→ **Work order**
How many lines in the listing below contain the string "camera"? Say only the number.

→ **Records for the exercise**
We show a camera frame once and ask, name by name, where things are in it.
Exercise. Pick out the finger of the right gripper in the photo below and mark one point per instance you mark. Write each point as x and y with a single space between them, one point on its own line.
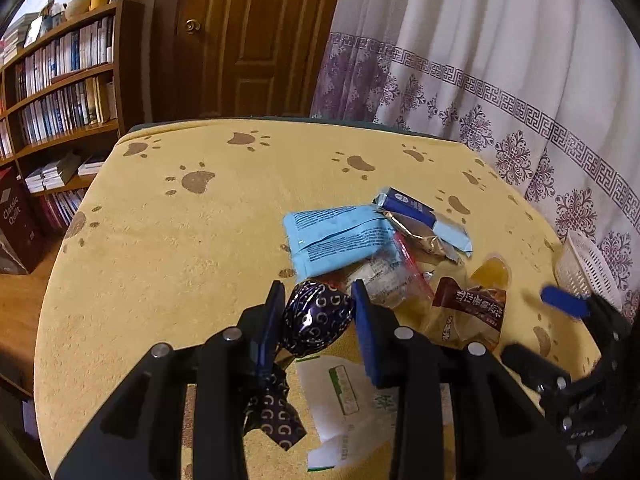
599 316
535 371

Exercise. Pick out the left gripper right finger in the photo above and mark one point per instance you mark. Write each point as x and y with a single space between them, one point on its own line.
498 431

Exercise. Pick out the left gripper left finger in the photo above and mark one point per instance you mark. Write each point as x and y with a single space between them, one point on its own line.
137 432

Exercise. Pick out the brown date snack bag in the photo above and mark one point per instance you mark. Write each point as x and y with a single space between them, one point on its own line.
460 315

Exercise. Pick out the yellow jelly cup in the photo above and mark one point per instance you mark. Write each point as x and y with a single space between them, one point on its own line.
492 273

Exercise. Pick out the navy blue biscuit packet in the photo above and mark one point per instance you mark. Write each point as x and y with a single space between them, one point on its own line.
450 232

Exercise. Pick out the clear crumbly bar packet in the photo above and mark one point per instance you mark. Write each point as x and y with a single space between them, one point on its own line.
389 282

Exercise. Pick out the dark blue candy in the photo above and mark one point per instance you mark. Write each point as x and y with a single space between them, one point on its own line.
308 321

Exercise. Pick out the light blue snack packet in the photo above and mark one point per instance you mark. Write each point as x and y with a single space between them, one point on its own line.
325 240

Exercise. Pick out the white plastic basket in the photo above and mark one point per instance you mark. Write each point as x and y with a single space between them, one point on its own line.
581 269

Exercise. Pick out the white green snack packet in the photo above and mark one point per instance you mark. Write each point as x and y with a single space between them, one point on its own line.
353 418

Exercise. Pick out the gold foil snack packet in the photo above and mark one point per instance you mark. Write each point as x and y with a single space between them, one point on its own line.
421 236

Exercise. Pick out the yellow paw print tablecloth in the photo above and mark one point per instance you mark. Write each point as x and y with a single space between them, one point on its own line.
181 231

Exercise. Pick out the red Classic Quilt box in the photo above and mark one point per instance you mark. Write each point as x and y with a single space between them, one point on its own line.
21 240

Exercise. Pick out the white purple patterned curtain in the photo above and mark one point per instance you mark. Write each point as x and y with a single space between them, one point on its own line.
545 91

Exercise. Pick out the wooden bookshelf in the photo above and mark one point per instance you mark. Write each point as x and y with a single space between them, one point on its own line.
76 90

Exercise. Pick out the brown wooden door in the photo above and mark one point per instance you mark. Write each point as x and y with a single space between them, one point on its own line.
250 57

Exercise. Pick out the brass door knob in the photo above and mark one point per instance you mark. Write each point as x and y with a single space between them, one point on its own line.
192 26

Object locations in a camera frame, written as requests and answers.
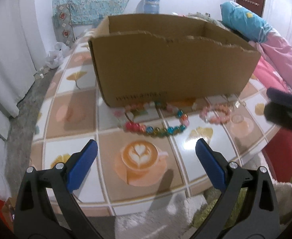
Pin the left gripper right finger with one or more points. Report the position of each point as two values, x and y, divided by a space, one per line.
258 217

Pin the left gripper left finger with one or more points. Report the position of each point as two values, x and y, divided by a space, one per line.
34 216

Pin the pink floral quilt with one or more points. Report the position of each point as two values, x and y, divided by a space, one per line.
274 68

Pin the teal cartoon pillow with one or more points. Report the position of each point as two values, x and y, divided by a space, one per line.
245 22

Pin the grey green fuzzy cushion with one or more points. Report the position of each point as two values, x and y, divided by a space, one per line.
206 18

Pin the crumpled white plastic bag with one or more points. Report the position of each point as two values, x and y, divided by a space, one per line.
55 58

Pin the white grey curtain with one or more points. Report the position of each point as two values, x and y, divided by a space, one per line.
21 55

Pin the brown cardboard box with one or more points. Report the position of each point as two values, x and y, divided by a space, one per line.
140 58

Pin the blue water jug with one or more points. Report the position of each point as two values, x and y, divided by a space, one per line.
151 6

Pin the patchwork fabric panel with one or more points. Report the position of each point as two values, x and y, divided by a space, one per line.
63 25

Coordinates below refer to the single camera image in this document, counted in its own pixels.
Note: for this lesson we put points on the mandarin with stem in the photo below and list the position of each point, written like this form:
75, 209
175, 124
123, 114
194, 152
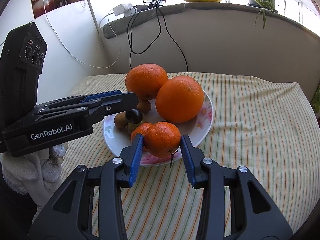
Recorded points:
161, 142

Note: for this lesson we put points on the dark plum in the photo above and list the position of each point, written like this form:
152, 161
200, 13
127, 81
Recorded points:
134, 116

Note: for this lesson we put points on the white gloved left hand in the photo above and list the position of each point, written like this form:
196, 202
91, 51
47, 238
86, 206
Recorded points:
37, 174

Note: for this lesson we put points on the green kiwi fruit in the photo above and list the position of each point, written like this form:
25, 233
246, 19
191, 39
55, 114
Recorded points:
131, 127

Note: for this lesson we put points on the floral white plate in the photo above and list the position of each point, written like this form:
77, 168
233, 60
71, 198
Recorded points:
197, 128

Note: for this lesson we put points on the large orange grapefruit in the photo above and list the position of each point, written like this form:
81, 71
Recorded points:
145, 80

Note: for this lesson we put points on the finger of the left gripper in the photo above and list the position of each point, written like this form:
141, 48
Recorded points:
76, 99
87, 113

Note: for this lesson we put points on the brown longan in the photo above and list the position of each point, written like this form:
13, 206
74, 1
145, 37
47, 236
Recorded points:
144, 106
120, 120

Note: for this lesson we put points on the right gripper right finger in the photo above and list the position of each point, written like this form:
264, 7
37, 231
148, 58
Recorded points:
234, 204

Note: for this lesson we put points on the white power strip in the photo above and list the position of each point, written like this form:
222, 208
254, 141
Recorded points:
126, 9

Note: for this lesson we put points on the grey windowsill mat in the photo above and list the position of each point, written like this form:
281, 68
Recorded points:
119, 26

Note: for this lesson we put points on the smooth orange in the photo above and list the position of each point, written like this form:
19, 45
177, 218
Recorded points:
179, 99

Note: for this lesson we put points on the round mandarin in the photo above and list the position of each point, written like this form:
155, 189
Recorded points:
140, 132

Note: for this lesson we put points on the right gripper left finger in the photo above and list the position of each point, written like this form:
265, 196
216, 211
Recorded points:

→ **Written response**
3